WHAT TO PRODUCE:
I need all of the entries printed exactly.

[Items from a data source]
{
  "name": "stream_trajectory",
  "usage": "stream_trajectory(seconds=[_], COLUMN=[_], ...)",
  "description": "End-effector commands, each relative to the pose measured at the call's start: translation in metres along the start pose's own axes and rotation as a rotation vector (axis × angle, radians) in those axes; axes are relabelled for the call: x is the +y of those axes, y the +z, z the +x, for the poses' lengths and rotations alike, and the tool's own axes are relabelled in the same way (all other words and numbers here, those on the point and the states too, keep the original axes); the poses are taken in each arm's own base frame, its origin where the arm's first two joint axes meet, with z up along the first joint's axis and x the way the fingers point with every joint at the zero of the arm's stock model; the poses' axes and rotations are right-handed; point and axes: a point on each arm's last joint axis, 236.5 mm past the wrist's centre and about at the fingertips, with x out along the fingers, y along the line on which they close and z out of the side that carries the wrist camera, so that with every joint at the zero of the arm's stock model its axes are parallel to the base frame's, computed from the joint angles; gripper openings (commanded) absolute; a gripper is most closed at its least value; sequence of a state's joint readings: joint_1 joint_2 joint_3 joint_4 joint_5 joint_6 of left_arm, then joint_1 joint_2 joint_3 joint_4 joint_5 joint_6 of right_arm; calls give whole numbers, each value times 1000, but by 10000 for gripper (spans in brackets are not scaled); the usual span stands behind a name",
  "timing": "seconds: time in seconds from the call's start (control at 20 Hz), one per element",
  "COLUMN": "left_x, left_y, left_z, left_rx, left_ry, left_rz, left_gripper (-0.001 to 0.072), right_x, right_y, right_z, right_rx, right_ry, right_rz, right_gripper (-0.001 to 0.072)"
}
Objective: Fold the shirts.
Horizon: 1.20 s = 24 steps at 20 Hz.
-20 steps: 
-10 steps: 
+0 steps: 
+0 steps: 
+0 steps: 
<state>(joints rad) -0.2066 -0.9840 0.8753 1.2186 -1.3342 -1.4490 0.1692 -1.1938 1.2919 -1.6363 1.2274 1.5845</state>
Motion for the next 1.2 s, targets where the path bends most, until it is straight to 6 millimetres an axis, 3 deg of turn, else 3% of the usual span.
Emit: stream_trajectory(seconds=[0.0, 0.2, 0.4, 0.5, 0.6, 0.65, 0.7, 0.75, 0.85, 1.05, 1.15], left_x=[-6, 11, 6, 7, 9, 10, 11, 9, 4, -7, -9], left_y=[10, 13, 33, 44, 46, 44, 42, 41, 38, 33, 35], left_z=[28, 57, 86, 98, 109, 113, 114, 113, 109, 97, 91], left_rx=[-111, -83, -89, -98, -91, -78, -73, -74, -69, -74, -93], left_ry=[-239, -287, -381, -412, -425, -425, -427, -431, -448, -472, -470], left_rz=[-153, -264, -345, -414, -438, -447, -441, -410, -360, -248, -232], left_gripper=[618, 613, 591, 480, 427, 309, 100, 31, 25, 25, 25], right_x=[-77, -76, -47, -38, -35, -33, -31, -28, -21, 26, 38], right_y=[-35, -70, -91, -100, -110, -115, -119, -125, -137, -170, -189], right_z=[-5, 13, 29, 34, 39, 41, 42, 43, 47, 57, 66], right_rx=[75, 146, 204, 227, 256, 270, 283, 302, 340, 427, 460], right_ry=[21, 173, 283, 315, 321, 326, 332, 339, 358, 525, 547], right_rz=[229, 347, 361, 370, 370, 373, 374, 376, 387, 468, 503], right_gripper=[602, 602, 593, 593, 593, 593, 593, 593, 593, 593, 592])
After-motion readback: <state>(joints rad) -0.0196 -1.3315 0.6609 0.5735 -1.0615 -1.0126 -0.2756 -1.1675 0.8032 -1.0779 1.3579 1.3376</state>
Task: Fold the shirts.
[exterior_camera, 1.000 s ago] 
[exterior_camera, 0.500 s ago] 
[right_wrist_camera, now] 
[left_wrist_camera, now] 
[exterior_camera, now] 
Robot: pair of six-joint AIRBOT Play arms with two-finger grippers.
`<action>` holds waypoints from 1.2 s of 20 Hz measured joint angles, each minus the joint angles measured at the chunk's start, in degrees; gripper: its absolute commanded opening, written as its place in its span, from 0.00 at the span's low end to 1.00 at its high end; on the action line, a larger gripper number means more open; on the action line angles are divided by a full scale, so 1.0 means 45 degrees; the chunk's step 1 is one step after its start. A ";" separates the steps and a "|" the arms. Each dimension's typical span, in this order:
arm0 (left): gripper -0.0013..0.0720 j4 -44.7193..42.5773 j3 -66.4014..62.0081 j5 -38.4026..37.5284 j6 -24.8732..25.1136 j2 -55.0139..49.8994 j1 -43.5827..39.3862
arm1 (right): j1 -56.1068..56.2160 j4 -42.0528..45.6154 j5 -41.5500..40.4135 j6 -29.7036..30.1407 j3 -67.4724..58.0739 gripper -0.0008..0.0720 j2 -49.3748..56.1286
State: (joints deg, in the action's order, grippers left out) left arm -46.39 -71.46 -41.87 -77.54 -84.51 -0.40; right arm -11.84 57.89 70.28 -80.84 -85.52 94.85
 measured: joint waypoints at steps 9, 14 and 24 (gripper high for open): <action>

EXERCISE ANSWER:
{
  "name": "stream_trajectory",
  "usage": "stream_trajectory(seconds=[_], COLUMN=[_], ...)",
  "description": "End-effector commands, each relative to the pose measured at the call's start: translation in metres along the start pose's own axes and rotation as a rotation vector (axis × angle, radians) in those axes; axes are relabelled for the call: x is the +y of those axes, y the +z, z the +x, for the poses' lengths and rotations alike, and the tool's own axes are relabelled in the same way (all other words and numbers here, those on the point and the states too, keep the original axes); the poses are taken in each arm's own base frame, its origin where the arm's first two joint axes meet, with z up along the first joint's axis and x the way the fingers point with every joint at the zero of the arm's stock model; the poses' axes and rotations are right-handed; point and axes: a point on each arm's last joint axis, 236.5 mm past the wrist's centre and about at the fingertips, with x out along the fingers, y along the line on which they close and z out of the side that carries the wrist camera, so that with every joint at the zero of the arm's stock model its axes are parallel to the base frame's, computed from the joint angles; gripper openings (commanded) absolute; a gripper is most closed at its least value; sequence of a state's joint readings: joint_1 joint_2 joint_3 joint_4 joint_5 joint_6 of left_arm, then joint_1 joint_2 joint_3 joint_4 joint_5 joint_6 of right_arm; calls give whole numbers, each value times 1000, but by 10000 for gripper (spans in brackets are not scaled); the usual span stands behind a name",
  "timing": "seconds: time in seconds from the call's start (control at 20 Hz), one per element",
  "COLUMN": "left_x, left_y, left_z, left_rx, left_ry, left_rz, left_gripper (-0.001 to 0.072), right_x, right_y, right_z, right_rx, right_ry, right_rz, right_gripper (-0.001 to 0.072)"
}
Objective: Fold the shirts.
Horizon: 1.20 s = 24 steps at 20 Hz.
-20 steps: 
-10 steps: 
+0 steps: 
+0 steps: 
+0 steps: 
<state>(joints rad) -0.2066 -0.9840 0.8753 1.2186 -1.3342 -1.4490 0.1692 -1.1938 1.2919 -1.6363 1.2274 1.5845</state>
Motion for the next 1.2 s, targets where the path bends most, until it is straight to 6 millimetres an axis, 3 deg of turn, else 3% of the usual span.
Emit: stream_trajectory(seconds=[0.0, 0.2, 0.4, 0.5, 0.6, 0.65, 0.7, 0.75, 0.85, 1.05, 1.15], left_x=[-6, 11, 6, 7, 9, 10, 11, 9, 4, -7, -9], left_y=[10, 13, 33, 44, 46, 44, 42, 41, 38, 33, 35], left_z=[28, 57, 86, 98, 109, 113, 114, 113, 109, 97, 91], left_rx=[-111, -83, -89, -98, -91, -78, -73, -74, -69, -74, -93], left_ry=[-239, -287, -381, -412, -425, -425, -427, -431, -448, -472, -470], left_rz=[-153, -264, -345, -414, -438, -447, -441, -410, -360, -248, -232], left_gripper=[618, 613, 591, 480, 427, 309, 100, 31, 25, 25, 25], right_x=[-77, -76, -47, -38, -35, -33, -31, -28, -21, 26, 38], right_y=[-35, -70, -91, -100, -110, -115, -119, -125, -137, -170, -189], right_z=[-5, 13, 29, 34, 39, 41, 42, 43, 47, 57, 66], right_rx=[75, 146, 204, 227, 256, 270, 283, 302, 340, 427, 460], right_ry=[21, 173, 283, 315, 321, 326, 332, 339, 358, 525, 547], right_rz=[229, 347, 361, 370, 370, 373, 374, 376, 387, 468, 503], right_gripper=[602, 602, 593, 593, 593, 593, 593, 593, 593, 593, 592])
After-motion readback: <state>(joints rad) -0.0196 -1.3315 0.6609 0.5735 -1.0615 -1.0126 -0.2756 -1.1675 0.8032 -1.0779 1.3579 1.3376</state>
Task: Fold the shirts.
[exterior_camera, 1.000 s ago] 
[exterior_camera, 0.500 s ago] 
[right_wrist_camera, now] 
[left_wrist_camera, now] 
[exterior_camera, now] 
Robot: pair of six-joint AIRBOT Play arms with two-finger grippers.
`<action>` holds waypoints from 1.2 s of 20 Hz measured joint angles, each minus the joint angles measured at the chunk's start, in degrees; gripper: its absolute commanded opening, written as its place in its span, from 0.00 at the span's low end to 1.00 at its high end; on the action line, a larger gripper number means more open; on the action line angles are divided by a full scale, so 1.0 means 45 degrees; the chunk's step 1 is one step after its start. A ";" separates the steps and a "|" the arms. Each dimension's typical span, in this order:
arm0 (left): gripper -0.0013..0.0720 j4 -44.7193..42.5773 j3 -66.4014..62.0081 j5 -38.4026..37.5284 j6 -24.8732..25.1136 j2 -55.0139..49.8994 j1 -43.5827..39.3862
arm1 (right): j1 -56.1068..56.2160 j4 -42.0528..45.6154 j5 -41.5500..40.4135 j6 -29.7036..30.1407 j3 -67.4724..58.0739 gripper -0.0008..0.0720 j2 -49.3748..56.1286
State: (joints deg, in the action's order, grippers left out) left arm -46.39 -71.46 -41.87 -77.54 -84.51 -0.40; right arm -11.84 57.89 70.28 -80.84 -85.52 94.85
 measured: joint waypoints at steps 9, 14 and 24 (gripper high for open): <action>

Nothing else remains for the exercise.